++++ Exercise data

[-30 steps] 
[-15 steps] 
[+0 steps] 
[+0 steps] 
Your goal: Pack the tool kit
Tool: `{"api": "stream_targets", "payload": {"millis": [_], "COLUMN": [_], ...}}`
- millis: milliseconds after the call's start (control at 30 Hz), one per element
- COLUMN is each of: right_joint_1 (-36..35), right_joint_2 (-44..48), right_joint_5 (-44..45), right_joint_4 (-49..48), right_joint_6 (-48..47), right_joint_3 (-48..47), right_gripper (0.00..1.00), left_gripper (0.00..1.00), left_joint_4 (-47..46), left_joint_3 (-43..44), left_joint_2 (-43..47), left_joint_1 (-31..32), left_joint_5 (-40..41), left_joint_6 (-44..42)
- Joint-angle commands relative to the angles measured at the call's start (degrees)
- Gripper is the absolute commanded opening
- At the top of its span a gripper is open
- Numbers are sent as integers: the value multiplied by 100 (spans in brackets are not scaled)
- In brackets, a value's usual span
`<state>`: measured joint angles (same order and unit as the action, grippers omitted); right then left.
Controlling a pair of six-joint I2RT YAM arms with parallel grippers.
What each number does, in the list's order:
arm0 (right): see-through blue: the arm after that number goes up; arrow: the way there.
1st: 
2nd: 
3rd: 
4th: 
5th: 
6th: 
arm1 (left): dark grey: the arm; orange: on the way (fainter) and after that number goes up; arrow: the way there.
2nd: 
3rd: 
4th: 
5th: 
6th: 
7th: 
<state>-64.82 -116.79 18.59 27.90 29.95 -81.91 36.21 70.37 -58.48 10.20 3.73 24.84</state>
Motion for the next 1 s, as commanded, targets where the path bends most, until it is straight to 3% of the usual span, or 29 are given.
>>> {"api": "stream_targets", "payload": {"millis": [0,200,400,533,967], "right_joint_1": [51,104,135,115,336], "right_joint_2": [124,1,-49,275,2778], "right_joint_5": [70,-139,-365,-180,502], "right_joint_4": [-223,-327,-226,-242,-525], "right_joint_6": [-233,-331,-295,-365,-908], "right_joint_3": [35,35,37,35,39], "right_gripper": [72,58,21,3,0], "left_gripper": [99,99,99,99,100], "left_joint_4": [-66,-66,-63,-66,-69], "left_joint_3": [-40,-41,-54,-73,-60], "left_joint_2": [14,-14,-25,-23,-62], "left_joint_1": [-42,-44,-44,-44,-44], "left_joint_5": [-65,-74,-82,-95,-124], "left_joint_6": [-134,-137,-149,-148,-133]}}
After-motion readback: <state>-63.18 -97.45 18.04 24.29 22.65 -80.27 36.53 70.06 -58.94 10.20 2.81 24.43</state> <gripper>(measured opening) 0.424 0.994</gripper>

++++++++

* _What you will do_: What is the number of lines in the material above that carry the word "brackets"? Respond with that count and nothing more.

* _Solved exercise_: 2